Aman Singh

Posted on May 26

Identifying Idle and Underutilized AWS Resources: Signals, Metrics, and Patterns

#ai #finops #architecture #cloudskills

Idle resource detection is still one of the highest-ROI levers in cloud cost optimization. Even mature FinOps orgs see silent waste accumulate because resources drift from their original purpose, ownership fragments, and migrations leave infrastructure behind.

The problem isn't awareness. It's complex. Modern AWS environments span dozens of accounts, multiple regions, and distributed teams. Idle instances, unused storage, stale load balancers, and abandoned network components don't break anything so they go unnoticed until the budget damages compounds.

This post covers the exact signals and metrics to detect idle and underutilized resources by service type, plus how to operationalize detection at scale.

What Counts as Idle or Underutilized?

Idle means no meaningful compute, network, or storage activity over a defined period: a Lambda with zero invocations, an EC2 instance with negligible CPU and network traffic, an unattached EBS volume still generating charges.

Underutilized means the workload exists, but allocated capacity far exceeds actual consumption EC2 running at 10% CPU for weeks, overprovisioned RDS with minimal connections, GPUs deployed for sporadic batch jobs.

Underutilization usually comes from oversizing, conservative defaults, or bad assumptions about peak demand. Idle resources come from operational anti-patterns: forgotten experiments, incomplete decommissioning, or zombie infrastructure left behind after deployments.

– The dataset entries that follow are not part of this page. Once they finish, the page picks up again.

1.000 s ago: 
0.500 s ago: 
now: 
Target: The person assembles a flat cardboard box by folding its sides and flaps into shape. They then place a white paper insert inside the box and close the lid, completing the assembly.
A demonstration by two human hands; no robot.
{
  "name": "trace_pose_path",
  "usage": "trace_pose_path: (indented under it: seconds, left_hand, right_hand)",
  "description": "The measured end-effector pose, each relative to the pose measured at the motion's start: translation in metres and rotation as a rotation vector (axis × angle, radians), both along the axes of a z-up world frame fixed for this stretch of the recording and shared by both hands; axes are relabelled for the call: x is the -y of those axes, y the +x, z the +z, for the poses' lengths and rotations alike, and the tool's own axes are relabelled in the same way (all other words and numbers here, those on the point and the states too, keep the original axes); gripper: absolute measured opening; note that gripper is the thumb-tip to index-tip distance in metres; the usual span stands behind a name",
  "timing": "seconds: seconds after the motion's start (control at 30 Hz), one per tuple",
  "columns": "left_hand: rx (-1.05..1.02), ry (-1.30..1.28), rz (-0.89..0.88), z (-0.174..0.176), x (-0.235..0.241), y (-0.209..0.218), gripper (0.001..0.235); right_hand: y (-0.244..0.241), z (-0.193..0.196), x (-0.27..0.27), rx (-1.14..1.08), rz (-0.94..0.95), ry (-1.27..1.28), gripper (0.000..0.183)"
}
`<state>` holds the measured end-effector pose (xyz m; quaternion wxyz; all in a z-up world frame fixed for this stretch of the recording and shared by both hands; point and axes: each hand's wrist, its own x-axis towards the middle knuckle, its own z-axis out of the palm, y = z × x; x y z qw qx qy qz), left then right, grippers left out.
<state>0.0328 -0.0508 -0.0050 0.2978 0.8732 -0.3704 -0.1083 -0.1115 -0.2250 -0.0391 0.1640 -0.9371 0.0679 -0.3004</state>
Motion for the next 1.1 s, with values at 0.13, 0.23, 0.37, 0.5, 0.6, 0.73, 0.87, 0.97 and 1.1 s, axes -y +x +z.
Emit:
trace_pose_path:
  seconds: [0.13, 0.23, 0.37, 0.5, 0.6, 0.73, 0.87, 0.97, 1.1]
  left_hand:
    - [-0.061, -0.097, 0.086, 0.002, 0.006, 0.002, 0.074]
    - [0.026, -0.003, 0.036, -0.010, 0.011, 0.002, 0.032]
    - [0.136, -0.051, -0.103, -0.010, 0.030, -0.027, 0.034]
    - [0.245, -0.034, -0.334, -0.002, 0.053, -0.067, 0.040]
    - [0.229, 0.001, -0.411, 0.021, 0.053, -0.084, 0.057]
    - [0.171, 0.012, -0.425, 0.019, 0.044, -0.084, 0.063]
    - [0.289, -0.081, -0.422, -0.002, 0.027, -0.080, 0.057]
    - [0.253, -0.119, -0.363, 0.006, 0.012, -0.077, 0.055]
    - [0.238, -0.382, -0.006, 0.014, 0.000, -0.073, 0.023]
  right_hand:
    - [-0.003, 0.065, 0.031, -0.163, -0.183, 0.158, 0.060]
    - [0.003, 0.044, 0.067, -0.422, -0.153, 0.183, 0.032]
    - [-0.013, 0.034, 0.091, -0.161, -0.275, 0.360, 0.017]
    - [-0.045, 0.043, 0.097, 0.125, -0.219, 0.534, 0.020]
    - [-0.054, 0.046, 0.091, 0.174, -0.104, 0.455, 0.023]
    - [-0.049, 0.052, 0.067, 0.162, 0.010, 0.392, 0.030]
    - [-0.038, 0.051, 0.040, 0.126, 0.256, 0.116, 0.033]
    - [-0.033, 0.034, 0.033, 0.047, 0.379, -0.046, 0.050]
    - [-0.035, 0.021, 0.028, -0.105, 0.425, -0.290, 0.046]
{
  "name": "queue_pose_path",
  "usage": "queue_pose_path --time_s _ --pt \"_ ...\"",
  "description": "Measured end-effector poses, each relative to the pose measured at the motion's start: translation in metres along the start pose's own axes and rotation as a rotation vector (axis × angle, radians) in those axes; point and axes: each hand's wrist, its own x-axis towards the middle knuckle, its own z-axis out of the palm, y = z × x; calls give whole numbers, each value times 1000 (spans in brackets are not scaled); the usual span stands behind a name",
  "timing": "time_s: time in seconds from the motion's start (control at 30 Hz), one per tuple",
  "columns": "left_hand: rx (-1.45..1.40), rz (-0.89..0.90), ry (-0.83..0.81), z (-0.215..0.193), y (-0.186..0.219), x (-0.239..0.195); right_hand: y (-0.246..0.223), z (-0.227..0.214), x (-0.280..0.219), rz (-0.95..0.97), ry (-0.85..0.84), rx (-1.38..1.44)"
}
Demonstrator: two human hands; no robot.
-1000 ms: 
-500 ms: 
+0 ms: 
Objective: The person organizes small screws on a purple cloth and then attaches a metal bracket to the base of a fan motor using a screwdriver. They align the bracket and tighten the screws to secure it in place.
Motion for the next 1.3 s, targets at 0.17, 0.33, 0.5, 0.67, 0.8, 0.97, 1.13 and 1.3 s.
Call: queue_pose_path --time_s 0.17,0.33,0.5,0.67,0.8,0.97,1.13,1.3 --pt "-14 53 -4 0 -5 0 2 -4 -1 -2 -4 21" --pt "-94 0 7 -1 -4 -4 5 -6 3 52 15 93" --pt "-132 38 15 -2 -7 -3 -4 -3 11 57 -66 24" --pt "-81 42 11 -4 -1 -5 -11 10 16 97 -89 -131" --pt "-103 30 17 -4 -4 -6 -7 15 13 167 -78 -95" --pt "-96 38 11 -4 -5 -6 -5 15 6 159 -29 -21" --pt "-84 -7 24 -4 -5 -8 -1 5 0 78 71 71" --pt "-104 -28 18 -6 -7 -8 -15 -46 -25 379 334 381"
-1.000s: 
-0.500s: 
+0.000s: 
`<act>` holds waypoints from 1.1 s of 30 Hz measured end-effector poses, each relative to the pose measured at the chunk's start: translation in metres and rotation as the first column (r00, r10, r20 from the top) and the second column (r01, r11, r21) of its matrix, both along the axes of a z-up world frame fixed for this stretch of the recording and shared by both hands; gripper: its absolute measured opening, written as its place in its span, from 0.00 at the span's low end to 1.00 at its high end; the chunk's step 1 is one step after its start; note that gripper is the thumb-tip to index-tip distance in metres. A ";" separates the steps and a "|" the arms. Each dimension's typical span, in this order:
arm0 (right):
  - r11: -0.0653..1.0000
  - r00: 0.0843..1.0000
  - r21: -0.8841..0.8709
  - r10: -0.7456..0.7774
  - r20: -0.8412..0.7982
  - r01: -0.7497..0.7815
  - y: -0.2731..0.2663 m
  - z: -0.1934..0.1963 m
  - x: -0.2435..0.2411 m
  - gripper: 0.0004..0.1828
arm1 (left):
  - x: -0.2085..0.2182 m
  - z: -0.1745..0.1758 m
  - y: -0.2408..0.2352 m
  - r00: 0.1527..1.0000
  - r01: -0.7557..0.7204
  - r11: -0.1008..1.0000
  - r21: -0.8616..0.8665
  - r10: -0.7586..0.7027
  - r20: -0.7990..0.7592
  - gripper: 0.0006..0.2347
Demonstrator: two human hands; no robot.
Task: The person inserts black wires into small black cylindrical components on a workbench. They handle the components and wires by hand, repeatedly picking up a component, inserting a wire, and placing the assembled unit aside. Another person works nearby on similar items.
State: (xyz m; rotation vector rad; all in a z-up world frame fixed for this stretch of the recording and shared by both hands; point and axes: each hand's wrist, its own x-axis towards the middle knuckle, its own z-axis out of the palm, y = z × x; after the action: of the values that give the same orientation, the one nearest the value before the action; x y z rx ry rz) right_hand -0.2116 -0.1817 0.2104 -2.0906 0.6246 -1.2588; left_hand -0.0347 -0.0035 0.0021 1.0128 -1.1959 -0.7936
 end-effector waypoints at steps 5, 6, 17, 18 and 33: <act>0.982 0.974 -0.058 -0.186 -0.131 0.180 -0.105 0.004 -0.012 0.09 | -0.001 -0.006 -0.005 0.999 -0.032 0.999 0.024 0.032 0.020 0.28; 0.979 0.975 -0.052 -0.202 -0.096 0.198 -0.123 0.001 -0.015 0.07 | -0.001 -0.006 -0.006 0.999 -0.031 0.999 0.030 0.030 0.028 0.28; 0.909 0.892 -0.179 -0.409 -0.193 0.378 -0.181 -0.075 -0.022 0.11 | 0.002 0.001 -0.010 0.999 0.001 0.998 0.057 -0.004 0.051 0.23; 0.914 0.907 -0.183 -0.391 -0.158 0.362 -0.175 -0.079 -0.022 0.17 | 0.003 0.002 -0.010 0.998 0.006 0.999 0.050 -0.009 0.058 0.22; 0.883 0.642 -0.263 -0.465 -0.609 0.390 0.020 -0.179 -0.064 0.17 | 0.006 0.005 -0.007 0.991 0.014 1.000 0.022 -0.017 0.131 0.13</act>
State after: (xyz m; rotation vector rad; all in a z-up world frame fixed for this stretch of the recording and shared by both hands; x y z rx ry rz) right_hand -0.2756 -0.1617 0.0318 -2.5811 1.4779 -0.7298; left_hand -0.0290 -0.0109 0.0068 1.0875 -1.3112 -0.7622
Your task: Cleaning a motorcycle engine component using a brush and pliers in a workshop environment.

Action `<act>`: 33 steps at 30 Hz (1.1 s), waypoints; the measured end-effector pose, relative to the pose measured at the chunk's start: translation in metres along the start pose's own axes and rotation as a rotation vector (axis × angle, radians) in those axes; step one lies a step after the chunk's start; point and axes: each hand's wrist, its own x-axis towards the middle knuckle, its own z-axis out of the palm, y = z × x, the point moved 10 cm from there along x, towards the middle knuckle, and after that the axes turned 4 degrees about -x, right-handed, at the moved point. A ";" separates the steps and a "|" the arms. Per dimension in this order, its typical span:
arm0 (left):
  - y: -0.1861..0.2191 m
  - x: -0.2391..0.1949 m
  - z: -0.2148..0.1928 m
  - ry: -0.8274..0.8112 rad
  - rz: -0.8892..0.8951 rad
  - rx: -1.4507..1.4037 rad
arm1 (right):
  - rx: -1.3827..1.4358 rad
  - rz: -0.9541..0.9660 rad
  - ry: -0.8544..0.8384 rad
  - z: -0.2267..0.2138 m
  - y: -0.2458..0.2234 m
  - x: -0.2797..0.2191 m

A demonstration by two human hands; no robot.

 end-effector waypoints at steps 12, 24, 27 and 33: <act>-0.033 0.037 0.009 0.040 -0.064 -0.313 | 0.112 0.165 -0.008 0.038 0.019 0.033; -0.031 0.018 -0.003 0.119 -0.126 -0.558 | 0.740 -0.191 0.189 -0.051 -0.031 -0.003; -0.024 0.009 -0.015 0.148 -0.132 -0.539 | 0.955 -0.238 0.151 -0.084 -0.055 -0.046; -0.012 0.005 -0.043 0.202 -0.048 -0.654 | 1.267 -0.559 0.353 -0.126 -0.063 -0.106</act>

Detection Signals by Service

1. EC2 Instances (Low CPU, Memory, Network)

An EC2 instance is idle when CPU stays under ~10–15%, network throughput is negligible, and disk operations approach zero over 14–30 days.

Detection tools:

CloudWatch metrics: CPUUtilization, NetworkIn/Out, VolumeReadOps/WriteOps
AWS Compute Optimizer rightsizing insights
AWS CLI: describe-instances with utilization tags

These show up most often in dev/test environments, lift-and-shift migrations, and orphaned nodes from Auto Scaling Groups.
**

Stopped EC2 With Billing Attachments**

A stopped EC2 looks harmless but retains chargeable components:

Attached EBS volumes (especially gp3 with provisioned throughput/IOPS)
Elastic IPs detached from running instances
Orphaned snapshots
Marketplace AMI subscription fees (for subscription-priced AMIs hourly-priced AMIs only bill when running)

Use describe-volumes, describe-addresses, and describe-snapshots to enumerate all dependent artifacts for instances stopped longer than 7 days.

3. Idle Load Balancers (ALB/NLB/CLB)

ALBs, NLBs, and Classic LBs incur hourly charges even with zero traffic. An idle LB shows zero ActiveConnectionCount, no healthy registered targets, and no request volume.

Check CloudWatch metrics (ActiveConnectionCount, RequestCount, HealthyHostCount) and use describe-load-balancers + describe-target-health to find LBs with no registered targets. These accumulate heavily in Kubernetes environments where service deletions don't automatically clean up associated AWS load balancers.

4. Lambda Functions With Zero Invocations

Inactive Lambda functions still generate indirect costs through CloudWatch log groups, retained log storage, and any provisioned concurrency. A function is idle when it shows zero or near-zero Invocations over 30–90 days.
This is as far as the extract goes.